Task description
Find the string "things" in the records. Copy each line that has it.
── Information supplied ──
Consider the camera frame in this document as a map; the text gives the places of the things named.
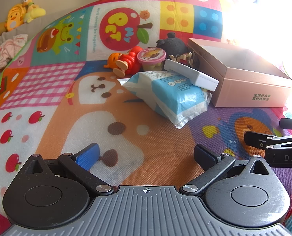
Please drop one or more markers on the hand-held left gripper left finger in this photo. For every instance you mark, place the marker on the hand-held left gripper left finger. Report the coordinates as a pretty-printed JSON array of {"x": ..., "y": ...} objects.
[{"x": 88, "y": 156}]

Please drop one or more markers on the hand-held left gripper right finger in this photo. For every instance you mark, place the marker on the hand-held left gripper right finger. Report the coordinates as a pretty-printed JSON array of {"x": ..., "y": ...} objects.
[{"x": 206, "y": 156}]

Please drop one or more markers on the pink cardboard box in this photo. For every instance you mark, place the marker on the pink cardboard box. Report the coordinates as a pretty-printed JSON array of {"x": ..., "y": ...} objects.
[{"x": 246, "y": 91}]

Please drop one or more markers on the blue white wet wipes packet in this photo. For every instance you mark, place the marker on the blue white wet wipes packet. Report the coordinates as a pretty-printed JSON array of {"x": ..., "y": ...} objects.
[{"x": 168, "y": 95}]

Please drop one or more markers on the white rectangular case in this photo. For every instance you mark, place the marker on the white rectangular case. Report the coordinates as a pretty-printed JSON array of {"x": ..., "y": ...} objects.
[{"x": 190, "y": 75}]

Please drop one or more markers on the red and orange toy figure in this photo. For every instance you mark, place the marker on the red and orange toy figure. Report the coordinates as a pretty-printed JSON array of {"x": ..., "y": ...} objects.
[{"x": 131, "y": 59}]

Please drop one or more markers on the yellow toy cup pink lid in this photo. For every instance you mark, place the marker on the yellow toy cup pink lid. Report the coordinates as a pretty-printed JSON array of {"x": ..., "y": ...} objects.
[{"x": 150, "y": 55}]

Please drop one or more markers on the black plush toy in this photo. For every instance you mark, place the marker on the black plush toy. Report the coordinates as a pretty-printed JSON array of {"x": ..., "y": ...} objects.
[{"x": 171, "y": 43}]

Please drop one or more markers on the colourful printed play mat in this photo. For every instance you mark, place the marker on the colourful printed play mat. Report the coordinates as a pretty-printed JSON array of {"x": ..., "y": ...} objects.
[{"x": 62, "y": 103}]

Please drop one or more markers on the pile of pink white clothes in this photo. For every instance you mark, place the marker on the pile of pink white clothes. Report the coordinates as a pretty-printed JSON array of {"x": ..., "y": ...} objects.
[{"x": 8, "y": 51}]

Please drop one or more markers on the yellow duck plush toy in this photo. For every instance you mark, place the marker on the yellow duck plush toy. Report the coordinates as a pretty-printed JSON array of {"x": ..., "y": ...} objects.
[{"x": 14, "y": 18}]

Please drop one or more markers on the small orange plush toy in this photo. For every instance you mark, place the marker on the small orange plush toy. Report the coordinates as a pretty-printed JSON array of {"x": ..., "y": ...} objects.
[{"x": 28, "y": 1}]

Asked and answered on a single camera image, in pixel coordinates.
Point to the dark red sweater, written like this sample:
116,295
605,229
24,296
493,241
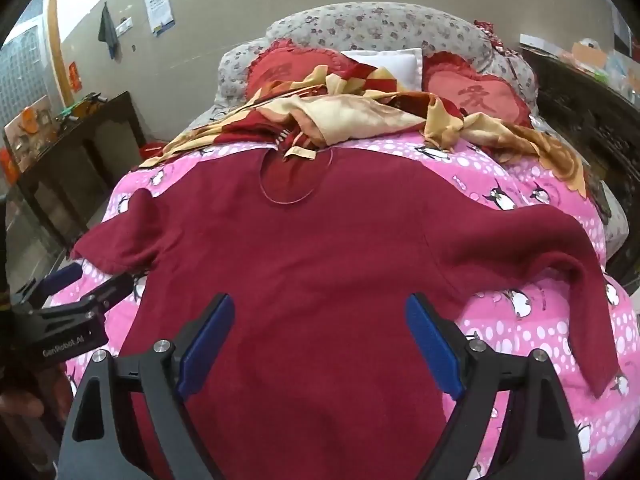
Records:
320,260

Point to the red patterned cloth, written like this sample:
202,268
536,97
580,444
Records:
492,35

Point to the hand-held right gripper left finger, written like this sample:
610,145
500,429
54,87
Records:
205,345

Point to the grey brown bedsheet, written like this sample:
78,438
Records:
612,220

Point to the dark carved wooden cabinet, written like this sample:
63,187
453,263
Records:
575,110

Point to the pink penguin print blanket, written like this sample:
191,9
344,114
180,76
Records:
540,320

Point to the clutter of packets on cabinet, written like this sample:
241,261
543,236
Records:
590,60

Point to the green and black tool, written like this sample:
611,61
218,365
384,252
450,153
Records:
82,105

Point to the red heart-shaped pillow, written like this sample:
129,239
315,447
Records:
470,92
275,67

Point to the dark wooden side table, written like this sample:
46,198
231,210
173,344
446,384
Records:
90,150

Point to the red paper wall sticker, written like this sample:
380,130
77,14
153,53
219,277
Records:
74,76

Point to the person's left hand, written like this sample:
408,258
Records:
20,404

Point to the dark hanging cloth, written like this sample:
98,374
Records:
107,30

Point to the white wall socket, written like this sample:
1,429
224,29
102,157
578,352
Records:
124,24

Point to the red and yellow checked cloth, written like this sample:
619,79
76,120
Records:
350,115

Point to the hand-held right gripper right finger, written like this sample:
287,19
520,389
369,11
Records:
434,345

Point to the metal grille window door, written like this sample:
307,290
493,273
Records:
27,70

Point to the orange picture frame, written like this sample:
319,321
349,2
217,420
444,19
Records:
27,130

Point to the white pillow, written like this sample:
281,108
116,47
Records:
390,65

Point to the floral grey headboard cushion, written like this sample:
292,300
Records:
360,22

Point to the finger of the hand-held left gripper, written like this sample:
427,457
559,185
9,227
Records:
138,287
60,277

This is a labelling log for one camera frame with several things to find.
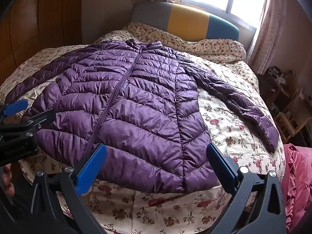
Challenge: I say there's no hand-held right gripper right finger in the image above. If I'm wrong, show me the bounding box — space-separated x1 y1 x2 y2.
206 143 287 234

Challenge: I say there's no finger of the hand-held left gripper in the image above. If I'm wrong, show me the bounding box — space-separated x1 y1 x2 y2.
0 108 57 140
0 99 29 121

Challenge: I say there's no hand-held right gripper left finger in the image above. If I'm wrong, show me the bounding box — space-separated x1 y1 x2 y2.
30 143 108 234

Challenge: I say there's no purple puffer jacket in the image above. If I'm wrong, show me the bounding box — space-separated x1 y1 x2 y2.
5 39 280 194

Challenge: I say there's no person's left hand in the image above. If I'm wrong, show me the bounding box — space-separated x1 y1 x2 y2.
0 163 15 197

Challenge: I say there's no large-flowered cream quilt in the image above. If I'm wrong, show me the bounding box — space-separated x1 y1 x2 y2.
0 51 287 234

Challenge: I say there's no pink ruffled cloth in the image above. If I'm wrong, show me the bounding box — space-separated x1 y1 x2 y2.
280 143 312 230

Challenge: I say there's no wooden chair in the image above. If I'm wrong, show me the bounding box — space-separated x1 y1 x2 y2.
274 78 311 140

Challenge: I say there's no wooden wardrobe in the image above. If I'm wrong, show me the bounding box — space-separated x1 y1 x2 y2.
0 0 85 86

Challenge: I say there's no cluttered dark side table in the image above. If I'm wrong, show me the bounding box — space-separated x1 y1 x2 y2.
258 65 296 108

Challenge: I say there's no small-flowered bed cover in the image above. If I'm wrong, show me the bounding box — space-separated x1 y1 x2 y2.
0 21 247 103

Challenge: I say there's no long pink patterned curtain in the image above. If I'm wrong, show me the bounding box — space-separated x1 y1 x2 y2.
246 0 301 75

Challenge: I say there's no grey yellow teal headboard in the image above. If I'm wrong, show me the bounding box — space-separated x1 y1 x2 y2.
132 1 241 42

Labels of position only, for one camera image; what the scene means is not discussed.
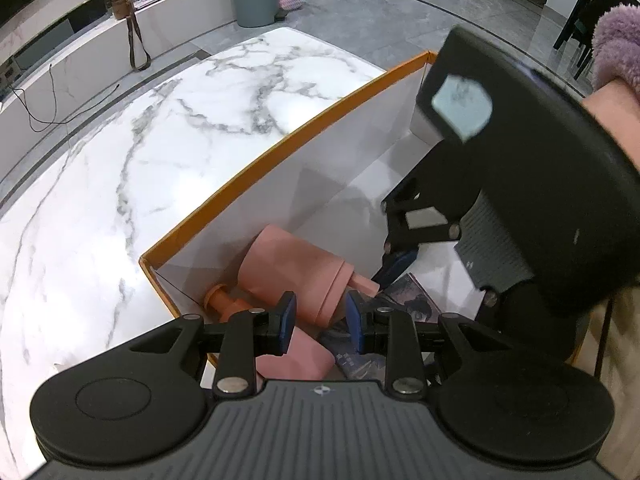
───
Written response
Consider the camera frame in this document as a map; the text gives the places of the things named.
This is a labelling log for one camera frame with several things to find.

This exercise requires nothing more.